(TASK TO COMPLETE): Copy out each line of the data that holds the word "gripper".

══ INFORMATION SUPPLIED

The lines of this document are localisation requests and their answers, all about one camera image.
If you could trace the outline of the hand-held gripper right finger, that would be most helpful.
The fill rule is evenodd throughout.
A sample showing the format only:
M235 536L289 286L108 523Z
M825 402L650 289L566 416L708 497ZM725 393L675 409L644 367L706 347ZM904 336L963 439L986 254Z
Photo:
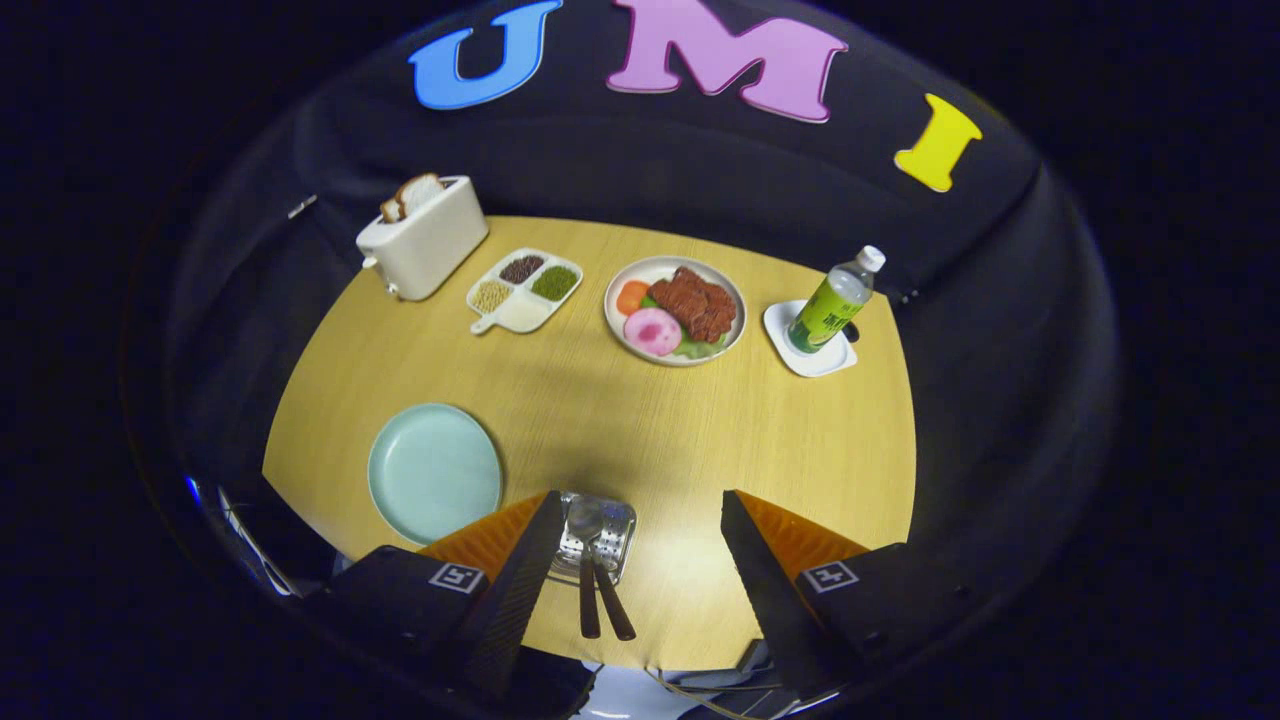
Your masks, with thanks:
M723 493L719 529L781 680L800 700L878 682L986 601L915 544L870 550L740 489Z

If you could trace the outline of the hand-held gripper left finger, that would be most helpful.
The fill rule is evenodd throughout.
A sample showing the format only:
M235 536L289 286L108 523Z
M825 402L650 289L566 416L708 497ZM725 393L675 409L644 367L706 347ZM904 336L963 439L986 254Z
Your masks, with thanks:
M402 691L499 700L559 546L562 503L552 489L419 551L376 547L306 594L300 616Z

════

(RESPONSE TO THE TASK):
If you could trace the outline of the hand-held gripper right finger, that would be most helpful.
If you could trace the outline of the hand-held gripper left finger, that would be most helpful.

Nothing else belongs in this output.